Life Aboard the Blue Marlin
Skarnulf expected to feel caged again. Instead he found something close to peace. The crew treated him like a man, not a tool. No overseers barked commands. No crowds roared for blood. He learned the ship slowly, moving with caution until he understood the rhythms of deck and sail.
He became part of the marine fighters, though his style remained distinct. While Amaxia charged into battle like a spear, Skarnulf waited. Watched. Struck at the exact moment that broke the fight open. His patience unnerved some of the crew until they saw how effective it was.
He is protective of Junia in a quiet way. He respects Amaxia because she reminds him of the warriors he grew up among. He follows Scarnax because the man leads without cruelty. For Skarnulf that is rare and precious.
Personality and Temperament
Skarnulf is short, compact, and strong, with a stance that always seems ready to shift into action. He rarely smiles but when he does it is genuine. His voice is rough, his sentences short. He measures people quickly.

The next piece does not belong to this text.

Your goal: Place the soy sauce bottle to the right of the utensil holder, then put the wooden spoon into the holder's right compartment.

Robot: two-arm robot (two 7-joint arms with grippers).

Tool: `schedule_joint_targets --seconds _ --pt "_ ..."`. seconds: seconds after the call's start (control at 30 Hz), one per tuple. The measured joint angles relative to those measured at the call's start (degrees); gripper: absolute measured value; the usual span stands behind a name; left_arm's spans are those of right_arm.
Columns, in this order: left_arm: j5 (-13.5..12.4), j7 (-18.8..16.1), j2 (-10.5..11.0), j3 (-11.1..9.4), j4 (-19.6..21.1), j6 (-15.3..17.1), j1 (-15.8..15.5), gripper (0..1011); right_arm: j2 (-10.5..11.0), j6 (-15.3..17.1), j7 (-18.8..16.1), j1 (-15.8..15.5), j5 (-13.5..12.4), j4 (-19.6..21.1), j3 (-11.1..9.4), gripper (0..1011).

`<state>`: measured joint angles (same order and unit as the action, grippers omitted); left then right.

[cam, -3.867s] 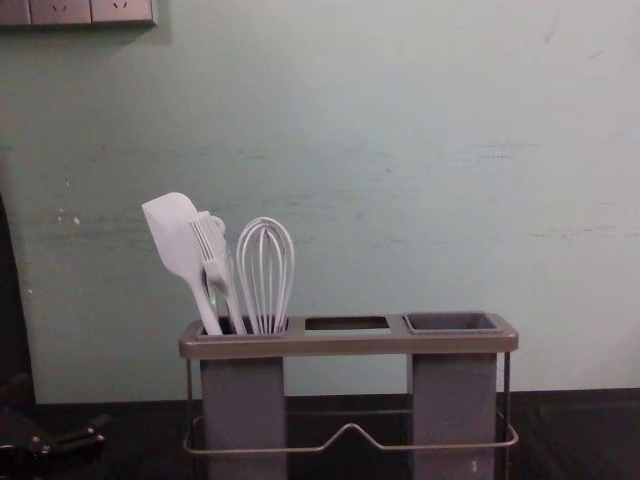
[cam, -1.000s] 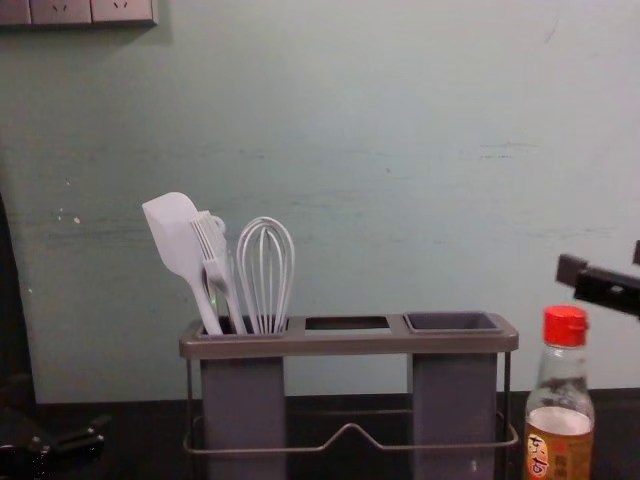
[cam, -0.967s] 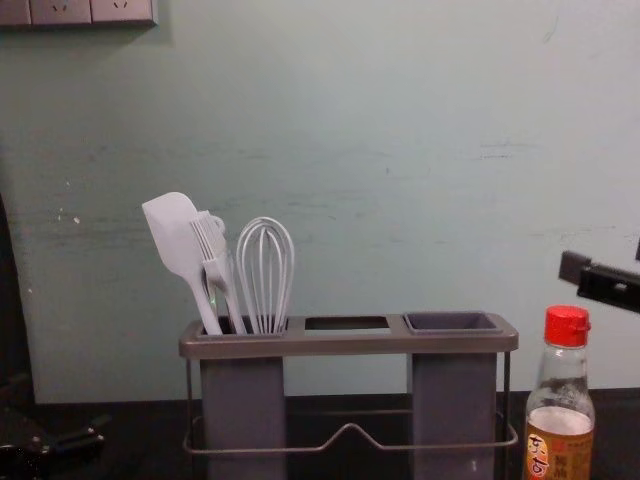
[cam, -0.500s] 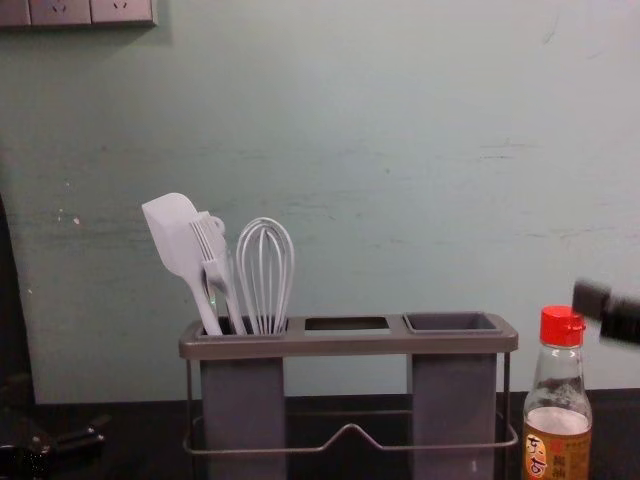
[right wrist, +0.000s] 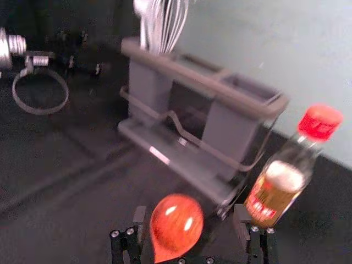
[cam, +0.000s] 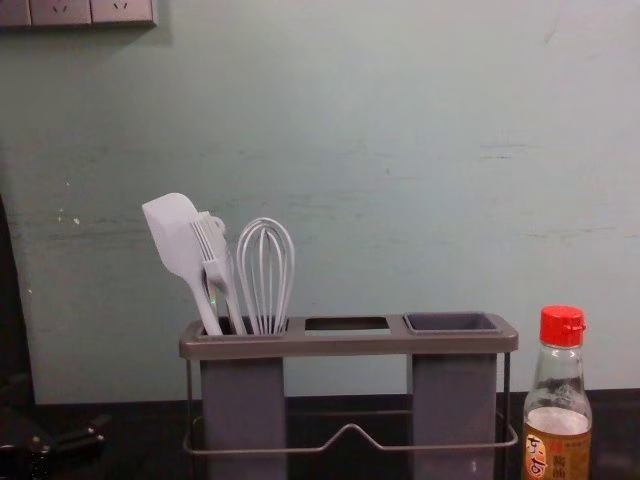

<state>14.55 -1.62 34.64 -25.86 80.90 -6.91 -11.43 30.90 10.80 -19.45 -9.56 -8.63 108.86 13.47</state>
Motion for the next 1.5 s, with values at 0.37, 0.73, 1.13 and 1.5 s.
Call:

He does not trust easily, but once he does, his loyalty is iron.
He carries himself with the calm of someone who has survived too much to waste energy on panic. He enjoys quiet company and dislikes crowds. He sleeps lightly, often with a hand on the haft of his shortsword.
He is not cruel, but he understands violence intimately and uses it without hesitation when needed. He has no patience for cowards, slavers, or anyone who mistakes mercy for weakness.
Relationship With Junia and Amaxia
Junia sees him as a guardian. He sees her as someone who deserves protection simply because she chooses healing in a world that rewards harm. He calls her Little Healer. He would kill for her without ceremony, and she patch up his scrapes with surprising gentleness.
Amaxia is his equal in spirit. Their training sessions are half sparring, half argument, half mutual respect. They never admit it, but they understand each other more deeply than either will voice. They trust each other with their backs and have no need to explain why.
Together the three of them are a strange family built from battles shared and nightmares survived.
Roleplaying Notes
Skarnulf speaks rarely. When he does, the words are simple and weighed. He watches before acting. He reacts with sudden speed when danger appears. He chooses seats with a clear line of sight. He helps without being asked but pretends it is nothing.
He is a quiet storm contained in a compact frame, a fighter who learned long ago that survival comes from patience, not rage. The Blue Marlin gave him something he never had before. A place where he could fight for more than spectacle. A place where he could be more than Ursulus the Little Bear. A place where he could be Skarnulf again.